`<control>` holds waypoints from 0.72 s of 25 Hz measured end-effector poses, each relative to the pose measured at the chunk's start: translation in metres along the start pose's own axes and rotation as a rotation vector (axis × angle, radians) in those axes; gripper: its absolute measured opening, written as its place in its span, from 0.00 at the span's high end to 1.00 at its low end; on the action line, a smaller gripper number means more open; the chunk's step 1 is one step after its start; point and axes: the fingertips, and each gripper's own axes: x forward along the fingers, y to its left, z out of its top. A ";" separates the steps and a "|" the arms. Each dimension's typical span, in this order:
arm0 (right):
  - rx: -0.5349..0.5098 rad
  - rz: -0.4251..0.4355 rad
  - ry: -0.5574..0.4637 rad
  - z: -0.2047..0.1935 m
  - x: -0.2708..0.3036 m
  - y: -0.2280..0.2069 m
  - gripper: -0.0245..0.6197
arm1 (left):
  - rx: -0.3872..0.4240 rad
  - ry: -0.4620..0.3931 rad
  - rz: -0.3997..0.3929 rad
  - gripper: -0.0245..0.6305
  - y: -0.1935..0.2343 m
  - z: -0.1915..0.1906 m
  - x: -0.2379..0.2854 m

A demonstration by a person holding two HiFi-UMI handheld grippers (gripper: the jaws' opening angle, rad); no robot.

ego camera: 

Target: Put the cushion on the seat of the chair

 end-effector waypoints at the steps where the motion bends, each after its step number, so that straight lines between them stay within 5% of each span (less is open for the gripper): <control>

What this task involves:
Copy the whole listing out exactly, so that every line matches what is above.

Result of this exercise:
`<control>` holds waypoints from 0.72 s of 25 Hz measured end-effector poses, each relative to the pose measured at the chunk's start: translation in metres along the start pose's own axes and rotation as a rotation vector (axis × angle, radians) in those axes; gripper: its absolute measured opening, written as its place in its span, from 0.00 at the span's high end to 1.00 at its low end; on the action line, a smaller gripper number means more open; the chunk's step 1 is one step after its start; point and axes: the fingertips, and each gripper's own axes: x forward along the fingers, y to its left, z out of its top. A ";" separates the steps and a "|" the arms. Each dimension's typical span, in this order:
arm0 (right):
  - rx: -0.5349..0.5098 rad
  - rz: -0.4251..0.4355 rad
  - ry: -0.5574..0.4637 rad
  - z: -0.2047..0.1935 m
  - x: -0.2708..0.3036 m
  - y: -0.2280..0.2069 m
  - gripper: -0.0245..0.6197
arm1 (left):
  - rx: -0.3872..0.4240 rad
  - ry: -0.4620..0.3931 rad
  - rz: -0.3997..0.3929 rad
  - gripper: -0.0245..0.6305
  - y: -0.1935..0.2343 m
  - z: -0.1915..0.1906 m
  - x: -0.2379..0.2854 m

A demonstration by a person holding two HiFi-UMI handheld grippers (gripper: the jaws' opening angle, rad); no robot.

ego camera: 

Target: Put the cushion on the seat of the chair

 end-effector waypoints at the steps where the motion bends, each after its step number, so that straight lines between them stay within 5% of each span (less is open for the gripper): <control>

The requested output has been produced.